Coccidioides fungemia in six patients, with a review of the literature.

To identify demographics, clinical manifestations, and outcomes of patients with Coccidioides fungemia, we searched our institutional medical records to identify patients with Coccidioides fungemia treated between 1998 and 2008 and conducted a comprehensive search of the medical literature to identify previously reported cases. Coccidioides fungemia is an uncommon manifestation of coccidioidomycosis, a fungal infection caused by Coccidioides sp. endemic to the southwestern United States. Six Coccidioides fungemia patients were treated at our institution during the 10-year period. All 6 had underlying comorbid disease; three were receiving immunosuppressants. Three patients survived longer than 2 years. The literature review identified 107 patients, bringing the total cohort to 113 (mean age, 42 years). Forty-three patients (38%) had infection with the human immunodeficiency virus, 20 (18%) were receiving corticosteroids, 11 (10%) had solid organ transplants, and 5 (4%) were pregnant.
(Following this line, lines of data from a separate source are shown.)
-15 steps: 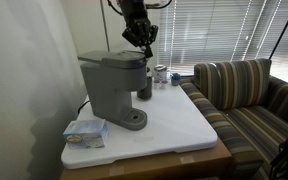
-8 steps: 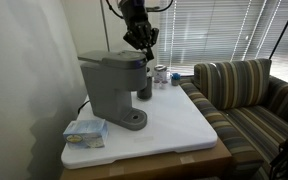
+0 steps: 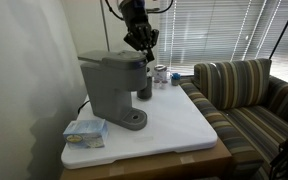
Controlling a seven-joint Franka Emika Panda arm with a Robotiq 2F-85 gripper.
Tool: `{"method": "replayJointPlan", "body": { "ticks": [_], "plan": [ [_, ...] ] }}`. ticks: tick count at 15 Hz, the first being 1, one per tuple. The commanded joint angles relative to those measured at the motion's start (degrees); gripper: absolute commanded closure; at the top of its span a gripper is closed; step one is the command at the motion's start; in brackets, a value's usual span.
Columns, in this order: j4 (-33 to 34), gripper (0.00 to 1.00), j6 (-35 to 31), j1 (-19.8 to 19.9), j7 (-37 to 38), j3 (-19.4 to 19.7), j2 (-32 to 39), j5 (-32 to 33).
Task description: Close the coffee maker
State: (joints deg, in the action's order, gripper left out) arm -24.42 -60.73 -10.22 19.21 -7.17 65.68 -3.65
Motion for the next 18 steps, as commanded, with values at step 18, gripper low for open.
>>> {"method": "replayJointPlan", "body": {
  "ticks": [18],
  "plan": [
    [0.1,1.0,-4.4,-2.4,-4.1,0.7,-3.1,1.2]
  ]
}}
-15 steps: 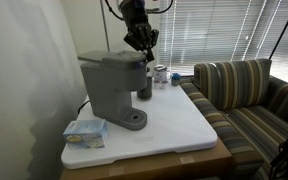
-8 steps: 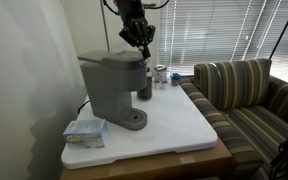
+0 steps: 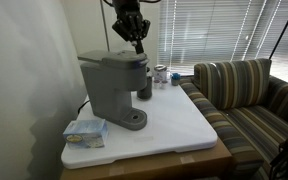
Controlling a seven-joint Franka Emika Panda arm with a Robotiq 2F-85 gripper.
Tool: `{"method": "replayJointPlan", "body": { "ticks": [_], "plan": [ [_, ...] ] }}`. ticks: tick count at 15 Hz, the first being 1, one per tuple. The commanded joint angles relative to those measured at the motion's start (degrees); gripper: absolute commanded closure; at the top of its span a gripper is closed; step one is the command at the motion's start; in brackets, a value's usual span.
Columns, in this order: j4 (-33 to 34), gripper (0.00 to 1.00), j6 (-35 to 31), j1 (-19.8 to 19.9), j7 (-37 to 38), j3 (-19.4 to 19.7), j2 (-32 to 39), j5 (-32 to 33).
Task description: Close the coffee maker
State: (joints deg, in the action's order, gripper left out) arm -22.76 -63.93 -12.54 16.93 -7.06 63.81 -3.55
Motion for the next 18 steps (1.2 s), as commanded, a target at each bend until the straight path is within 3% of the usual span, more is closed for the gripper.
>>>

Sites of extrapulmonary dissemination were reported for 97 (86%); the most common sites were liver (26/97 [27%]), spleen (21/97 [22%]), and meninges/central nervous system (17/97 [18%]). No patient showed evidence of endocarditis. At least 1 serologic test was positive in 45 (87%) of 52 patients for whom results were available. Overall mortality at 30 days was 62% (70/113; mean survival, 11.4 days). Survival was significantly worse in immunocompromised versus immunocompetent patients (22/72 [31%] vs. 19/36 [53%], respectively; P = .04). Lack of antifungal therapy predicted poor survival (8/38 [21%] vs. 32/65 [49%], respectively; P = .004). Coccidioides fungemia is an uncommon manifestation of fulminant, disseminated coccidioidomycosis. Survival is poorest in immunocompromised patients or those not receiving antifungal therapy.